= ABOUT THIS EXERCISE =
An exact copy of the listing below is required.

'''

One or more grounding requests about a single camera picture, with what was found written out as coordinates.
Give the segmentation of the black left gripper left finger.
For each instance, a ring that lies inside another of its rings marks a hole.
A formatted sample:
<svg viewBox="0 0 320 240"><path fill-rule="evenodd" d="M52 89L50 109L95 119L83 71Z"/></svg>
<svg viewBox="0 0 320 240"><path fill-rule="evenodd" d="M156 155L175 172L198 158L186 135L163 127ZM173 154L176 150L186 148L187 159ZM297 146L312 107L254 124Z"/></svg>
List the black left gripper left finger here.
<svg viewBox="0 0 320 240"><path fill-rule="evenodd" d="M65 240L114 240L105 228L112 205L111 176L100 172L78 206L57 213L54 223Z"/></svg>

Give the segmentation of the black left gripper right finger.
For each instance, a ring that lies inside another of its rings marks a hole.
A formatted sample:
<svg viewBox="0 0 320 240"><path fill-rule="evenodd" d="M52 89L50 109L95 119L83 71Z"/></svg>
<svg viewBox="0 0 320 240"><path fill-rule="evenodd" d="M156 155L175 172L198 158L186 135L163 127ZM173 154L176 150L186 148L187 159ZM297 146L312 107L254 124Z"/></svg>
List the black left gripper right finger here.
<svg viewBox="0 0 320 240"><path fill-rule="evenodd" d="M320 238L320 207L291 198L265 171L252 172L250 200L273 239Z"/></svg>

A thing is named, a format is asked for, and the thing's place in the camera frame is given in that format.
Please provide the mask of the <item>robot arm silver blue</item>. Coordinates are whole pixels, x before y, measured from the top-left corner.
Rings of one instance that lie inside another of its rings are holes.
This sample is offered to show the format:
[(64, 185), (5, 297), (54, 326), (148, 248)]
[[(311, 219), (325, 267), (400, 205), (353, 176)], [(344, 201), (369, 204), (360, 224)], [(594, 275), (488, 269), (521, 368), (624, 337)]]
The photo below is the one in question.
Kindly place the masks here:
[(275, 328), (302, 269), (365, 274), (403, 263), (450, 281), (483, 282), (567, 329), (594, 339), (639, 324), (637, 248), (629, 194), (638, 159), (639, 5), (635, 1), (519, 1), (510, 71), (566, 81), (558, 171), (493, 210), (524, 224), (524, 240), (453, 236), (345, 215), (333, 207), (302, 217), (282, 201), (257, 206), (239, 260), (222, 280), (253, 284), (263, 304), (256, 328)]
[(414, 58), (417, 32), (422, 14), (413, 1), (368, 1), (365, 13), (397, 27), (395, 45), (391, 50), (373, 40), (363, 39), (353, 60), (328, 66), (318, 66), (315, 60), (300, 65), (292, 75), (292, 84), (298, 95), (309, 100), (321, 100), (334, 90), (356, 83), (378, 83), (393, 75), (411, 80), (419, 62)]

'''

= REPLY =
One or more grounding requests about a single camera picture, with what was found written out as coordinates.
Give the segmentation of the black left gripper left finger.
For each instance, a ring that lies inside another of its rings marks a hole.
A formatted sample:
<svg viewBox="0 0 320 240"><path fill-rule="evenodd" d="M52 89L50 109L95 119L83 71Z"/></svg>
<svg viewBox="0 0 320 240"><path fill-rule="evenodd" d="M156 155L175 172L198 158L186 135L163 127ZM173 154L176 150L186 148L187 159ZM297 146L312 107L254 124Z"/></svg>
List the black left gripper left finger here.
<svg viewBox="0 0 320 240"><path fill-rule="evenodd" d="M65 240L114 240L105 228L112 205L111 176L100 172L78 206L57 213L54 223Z"/></svg>

Give the segmentation of the black left gripper right finger.
For each instance, a ring that lies inside another of its rings marks a hole.
A formatted sample:
<svg viewBox="0 0 320 240"><path fill-rule="evenodd" d="M52 89L50 109L95 119L83 71Z"/></svg>
<svg viewBox="0 0 320 240"><path fill-rule="evenodd" d="M156 155L175 172L198 158L186 135L163 127ZM173 154L176 150L186 148L187 159ZM297 146L312 107L254 124Z"/></svg>
List the black left gripper right finger here.
<svg viewBox="0 0 320 240"><path fill-rule="evenodd" d="M320 238L320 207L291 198L265 171L252 172L250 200L273 239Z"/></svg>

A thing is named, a format is asked for, and the thing's place in the camera frame is given in that format.
Please provide the mask of the <item>robot arm silver blue</item>. Coordinates are whole pixels, x before y, measured from the top-left corner.
Rings of one instance that lie inside another of its rings are holes.
This sample is offered to show the format:
[(64, 185), (5, 297), (54, 326), (148, 248)]
[[(311, 219), (325, 267), (400, 205), (353, 176)], [(344, 201), (369, 204), (360, 224)], [(594, 275), (488, 269), (521, 368), (624, 337)]]
The photo below is the one in question.
Kindly place the masks here:
[(275, 328), (302, 269), (365, 274), (403, 263), (450, 281), (483, 282), (567, 329), (594, 339), (639, 324), (637, 248), (629, 194), (638, 159), (639, 5), (635, 1), (519, 1), (510, 71), (566, 81), (558, 171), (493, 210), (524, 224), (524, 240), (453, 236), (345, 215), (333, 207), (302, 217), (282, 201), (257, 206), (239, 260), (222, 280), (253, 284), (263, 304), (256, 328)]
[(414, 58), (417, 32), (422, 14), (413, 1), (368, 1), (365, 13), (397, 27), (395, 45), (391, 50), (373, 40), (363, 39), (353, 60), (328, 66), (318, 66), (315, 60), (300, 65), (292, 75), (292, 84), (298, 95), (309, 100), (321, 100), (334, 90), (356, 83), (378, 83), (393, 75), (411, 80), (419, 62)]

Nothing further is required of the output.